From the listing below, copy only the lines running from the line that contains "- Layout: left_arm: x" to the line that contains "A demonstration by", both included.

**** AVAILABLE DATA

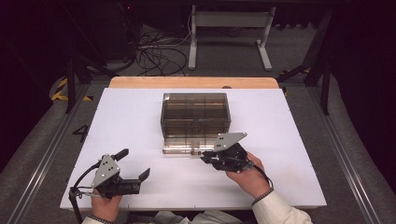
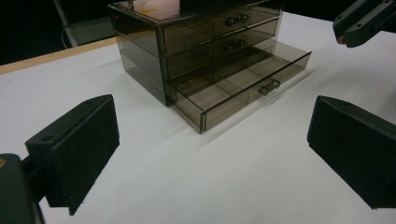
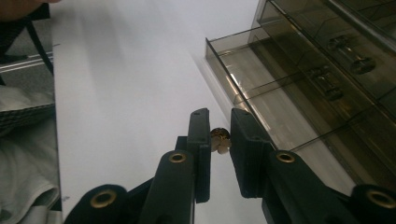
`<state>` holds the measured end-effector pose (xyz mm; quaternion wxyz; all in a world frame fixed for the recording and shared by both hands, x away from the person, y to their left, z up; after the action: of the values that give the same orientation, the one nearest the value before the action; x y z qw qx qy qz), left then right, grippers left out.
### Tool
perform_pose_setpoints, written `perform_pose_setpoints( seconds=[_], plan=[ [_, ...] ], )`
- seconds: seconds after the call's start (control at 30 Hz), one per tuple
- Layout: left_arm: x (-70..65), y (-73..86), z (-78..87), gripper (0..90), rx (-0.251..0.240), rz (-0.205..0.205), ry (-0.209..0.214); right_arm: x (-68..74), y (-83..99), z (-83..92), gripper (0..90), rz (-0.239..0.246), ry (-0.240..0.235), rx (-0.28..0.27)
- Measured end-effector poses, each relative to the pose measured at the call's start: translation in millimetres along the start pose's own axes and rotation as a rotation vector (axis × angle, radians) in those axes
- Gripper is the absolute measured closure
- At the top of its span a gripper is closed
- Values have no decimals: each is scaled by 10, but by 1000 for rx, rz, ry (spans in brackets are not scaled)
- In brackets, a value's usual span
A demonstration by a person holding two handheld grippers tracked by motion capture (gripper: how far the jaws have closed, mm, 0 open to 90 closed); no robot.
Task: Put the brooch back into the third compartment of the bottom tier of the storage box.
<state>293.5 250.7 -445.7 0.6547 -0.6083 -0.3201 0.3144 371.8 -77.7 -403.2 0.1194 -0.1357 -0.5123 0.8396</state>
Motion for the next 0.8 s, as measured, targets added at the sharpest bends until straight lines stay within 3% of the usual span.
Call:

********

**RESULT OF THE EXERCISE**
- Layout: left_arm: x (-70..65), y (-73..86), z (-78..87), gripper (0..90), rx (-0.251..0.240), rz (-0.205..0.205), ry (-0.209..0.214); right_arm: x (-68..74), y (-83..99), z (-83..92), gripper (0..90), rz (-0.239..0.246), ry (-0.240..0.235), rx (-0.28..0.27)
- Measured end-effector poses, each relative to the pose measured at the call's start: translation in millimetres along the start pose's own axes and rotation as a rotation vector (axis × angle, radians) in those axes
- Gripper is the absolute measured closure
- At the top of its span a gripper is closed
- Values have no decimals: each is scaled by 10, but by 1000 for rx, rz, ry (spans in brackets are not scaled)
- In brackets, a value's usual span
A demonstration by a person holding two handheld grippers tracked by motion capture (gripper: how far the jaws have closed, mm, 0 open to 90 closed); no robot.

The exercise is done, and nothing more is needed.